Pertussis, also known as whooping cough, also known as the 100-day cough, is on the rise. Many new cases are seen in young and older adults.
The reason for the recurrence of this disease is rapidly waning immunity from the new acellular vaccine. About 25 years ago a new form of pertussis vaccine was developed because the old vaccine on occasion could cause side effects due to minuscule remnants of the tissue culture cells used to make the vaccine. This tendency to side effects was eliminated with the “no cellular remnant” acellular vaccine.

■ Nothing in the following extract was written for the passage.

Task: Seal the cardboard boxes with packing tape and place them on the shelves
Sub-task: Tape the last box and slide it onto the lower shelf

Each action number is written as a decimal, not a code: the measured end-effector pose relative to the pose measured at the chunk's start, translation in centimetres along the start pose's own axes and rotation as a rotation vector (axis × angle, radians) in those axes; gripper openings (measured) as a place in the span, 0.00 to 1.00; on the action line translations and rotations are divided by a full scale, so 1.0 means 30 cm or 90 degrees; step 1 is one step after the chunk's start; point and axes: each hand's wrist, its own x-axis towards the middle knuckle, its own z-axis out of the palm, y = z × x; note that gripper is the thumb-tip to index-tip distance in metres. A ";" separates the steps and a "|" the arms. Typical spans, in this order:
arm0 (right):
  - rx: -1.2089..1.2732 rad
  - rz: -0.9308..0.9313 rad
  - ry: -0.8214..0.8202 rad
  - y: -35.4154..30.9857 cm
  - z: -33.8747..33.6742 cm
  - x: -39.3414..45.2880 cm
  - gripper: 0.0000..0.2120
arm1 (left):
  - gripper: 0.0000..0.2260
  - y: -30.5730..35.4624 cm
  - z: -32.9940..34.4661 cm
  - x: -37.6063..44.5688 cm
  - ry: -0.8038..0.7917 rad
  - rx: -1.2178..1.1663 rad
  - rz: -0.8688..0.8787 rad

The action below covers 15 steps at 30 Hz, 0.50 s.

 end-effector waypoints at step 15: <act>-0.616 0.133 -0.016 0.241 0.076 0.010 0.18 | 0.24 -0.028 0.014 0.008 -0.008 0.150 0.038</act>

Unfortunately the new vaccine doesn’t stimulate as strong an immune response as the old one. In fact, recent studies show that within four-to-five years after the last of the series of five childhood pertussis shots, the protective antibodies have fallen by 50 percent.
Interestingly, other countries in the world that still use the old-style vaccine are not seeing an increase in pertussis.
The answer to the problem is to re-vaccinate. For adults it is recommended that when their every-10-year tetanus shot is due that they also receive the acellular pertussis.
This is more important than just a nuisance cough because whooping cough has a 10 percent mortality rate.